Task item:
Repeat the entries that follow from start to finish, keeping every character.
Data listing: Begin
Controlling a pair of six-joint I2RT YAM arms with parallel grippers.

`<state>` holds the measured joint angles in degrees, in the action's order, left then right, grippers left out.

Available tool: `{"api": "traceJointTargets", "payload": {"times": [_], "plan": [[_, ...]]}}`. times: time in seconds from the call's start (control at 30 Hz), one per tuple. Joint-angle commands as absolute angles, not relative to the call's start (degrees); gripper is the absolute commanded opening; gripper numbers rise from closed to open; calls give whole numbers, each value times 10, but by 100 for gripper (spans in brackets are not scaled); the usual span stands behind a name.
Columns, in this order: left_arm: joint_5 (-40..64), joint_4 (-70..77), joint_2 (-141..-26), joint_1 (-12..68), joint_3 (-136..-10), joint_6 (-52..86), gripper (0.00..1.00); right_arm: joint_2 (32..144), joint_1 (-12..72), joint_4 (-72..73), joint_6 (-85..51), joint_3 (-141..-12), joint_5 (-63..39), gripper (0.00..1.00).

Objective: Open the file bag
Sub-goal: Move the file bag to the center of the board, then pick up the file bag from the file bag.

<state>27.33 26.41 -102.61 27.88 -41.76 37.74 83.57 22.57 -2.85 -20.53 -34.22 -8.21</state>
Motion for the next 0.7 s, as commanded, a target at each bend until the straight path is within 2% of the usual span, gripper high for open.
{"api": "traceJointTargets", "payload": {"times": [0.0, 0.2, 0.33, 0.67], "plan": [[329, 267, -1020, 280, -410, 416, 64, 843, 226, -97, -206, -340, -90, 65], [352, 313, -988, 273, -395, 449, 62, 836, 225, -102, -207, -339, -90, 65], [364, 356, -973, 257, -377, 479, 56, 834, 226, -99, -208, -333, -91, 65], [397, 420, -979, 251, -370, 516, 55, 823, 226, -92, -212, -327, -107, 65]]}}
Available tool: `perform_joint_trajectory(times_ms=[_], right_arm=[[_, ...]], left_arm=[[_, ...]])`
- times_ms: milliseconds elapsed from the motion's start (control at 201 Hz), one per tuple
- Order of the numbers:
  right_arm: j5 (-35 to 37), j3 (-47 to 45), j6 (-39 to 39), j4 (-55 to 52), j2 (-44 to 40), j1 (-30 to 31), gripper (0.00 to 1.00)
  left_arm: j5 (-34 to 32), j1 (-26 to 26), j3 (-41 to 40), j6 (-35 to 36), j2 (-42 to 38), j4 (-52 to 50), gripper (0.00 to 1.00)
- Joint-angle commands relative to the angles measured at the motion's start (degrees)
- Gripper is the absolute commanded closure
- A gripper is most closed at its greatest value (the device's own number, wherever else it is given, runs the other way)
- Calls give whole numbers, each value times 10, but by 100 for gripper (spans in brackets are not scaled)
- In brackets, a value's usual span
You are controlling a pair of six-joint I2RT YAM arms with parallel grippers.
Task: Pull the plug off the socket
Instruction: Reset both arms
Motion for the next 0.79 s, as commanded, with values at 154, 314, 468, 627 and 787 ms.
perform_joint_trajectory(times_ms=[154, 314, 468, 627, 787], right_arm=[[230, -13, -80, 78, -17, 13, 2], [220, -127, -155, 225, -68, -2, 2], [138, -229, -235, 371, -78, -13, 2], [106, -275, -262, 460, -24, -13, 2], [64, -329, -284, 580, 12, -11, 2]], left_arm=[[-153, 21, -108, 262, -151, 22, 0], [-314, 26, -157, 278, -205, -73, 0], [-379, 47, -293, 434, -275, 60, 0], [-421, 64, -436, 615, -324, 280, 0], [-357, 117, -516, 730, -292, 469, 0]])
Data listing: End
Problem solution:
Controlling a pair of six-joint I2RT YAM arms with parallel grippers.

`<state>` holds the measured joint angles in degrees, in the action's order, left then right, grippers left out.

Available tool: `{"api": "traceJointTargets", "payload": {"times": [_], "plan": [[_, ...]]}}`. times: time in seconds from the call's start (control at 30 Hz), one per tuple. Joint-angle commands as absolute angles, not relative to the call's start (degrees); gripper is the absolute commanded opening; gripper numbers rise from closed to open; calls give whole numbers, each value times 10, but by 100 for gripper (spans in brackets are not scaled); the usual span stands behind a name.
Columns, in this order: left_arm: joint_5 (-40..64), joint_4 (-70..77), joint_2 (-141..-26), joint_1 (-12..68), joint_3 (-136..-10), joint_6 (-52..86), gripper (0.00..1.00); right_arm: joint_2 (32..144), joint_1 (-12..72), joint_4 (-72..73), joint_6 (-85..51), joint_3 (-141..-12), joint_5 (-63..39), gripper (0.00..1.00).

Objective: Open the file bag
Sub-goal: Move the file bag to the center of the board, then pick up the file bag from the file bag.

<state>27.33 26.41 -102.61 27.88 -41.76 37.74 83.57 22.57 -2.85 -20.53 -34.22 -8.21</state>
Motion for the next 0.7 s, as commanded, a target at each bend until the straight path is within 2% of the usual span, gripper high for open.
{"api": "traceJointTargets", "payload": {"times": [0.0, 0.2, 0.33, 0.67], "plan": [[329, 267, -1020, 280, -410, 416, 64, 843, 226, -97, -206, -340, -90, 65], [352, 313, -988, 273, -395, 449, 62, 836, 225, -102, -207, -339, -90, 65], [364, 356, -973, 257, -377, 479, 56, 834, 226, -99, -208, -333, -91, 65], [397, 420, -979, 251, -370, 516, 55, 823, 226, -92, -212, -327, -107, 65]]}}
Available tool: `perform_joint_trajectory(times_ms=[_], right_arm=[[_, ...]], left_arm=[[_, ...]])`
- times_ms: milliseconds elapsed from the motion's start (control at 201 Hz), one per tuple
- Order of the numbers:
  right_arm: j5 (-35 to 37), j3 (-47 to 45), j6 (-39 to 39), j4 (-55 to 52), j2 (-44 to 40), j1 (-30 to 31), gripper (0.00 to 1.00)
  left_arm: j5 (-34 to 32), j1 (-26 to 26), j3 (-41 to 40), j6 (-35 to 36), j2 (-42 to 38), j4 (-52 to 50), gripper (0.00 to 1.00)
- Joint-angle commands relative to the angles measured at the motion's start (degrees)
- Gripper is the absolute commanded closure
- A gripper is most closed at its greatest value (the device's own number, wherever else it is given, runs the other way)
- Calls give whole numbers, each value times 10, but by 100 for gripper (spans in brackets are not scaled)
- In brackets, a value's usual span
You are controlling a pair of six-joint I2RT YAM arms with parallel grippers.
Task: Pull the plug off the socket
Instruction: Reset both arms
Motion for the next 0.79 s, as commanded, with values at 154, 314, 468, 627 and 787 ms.
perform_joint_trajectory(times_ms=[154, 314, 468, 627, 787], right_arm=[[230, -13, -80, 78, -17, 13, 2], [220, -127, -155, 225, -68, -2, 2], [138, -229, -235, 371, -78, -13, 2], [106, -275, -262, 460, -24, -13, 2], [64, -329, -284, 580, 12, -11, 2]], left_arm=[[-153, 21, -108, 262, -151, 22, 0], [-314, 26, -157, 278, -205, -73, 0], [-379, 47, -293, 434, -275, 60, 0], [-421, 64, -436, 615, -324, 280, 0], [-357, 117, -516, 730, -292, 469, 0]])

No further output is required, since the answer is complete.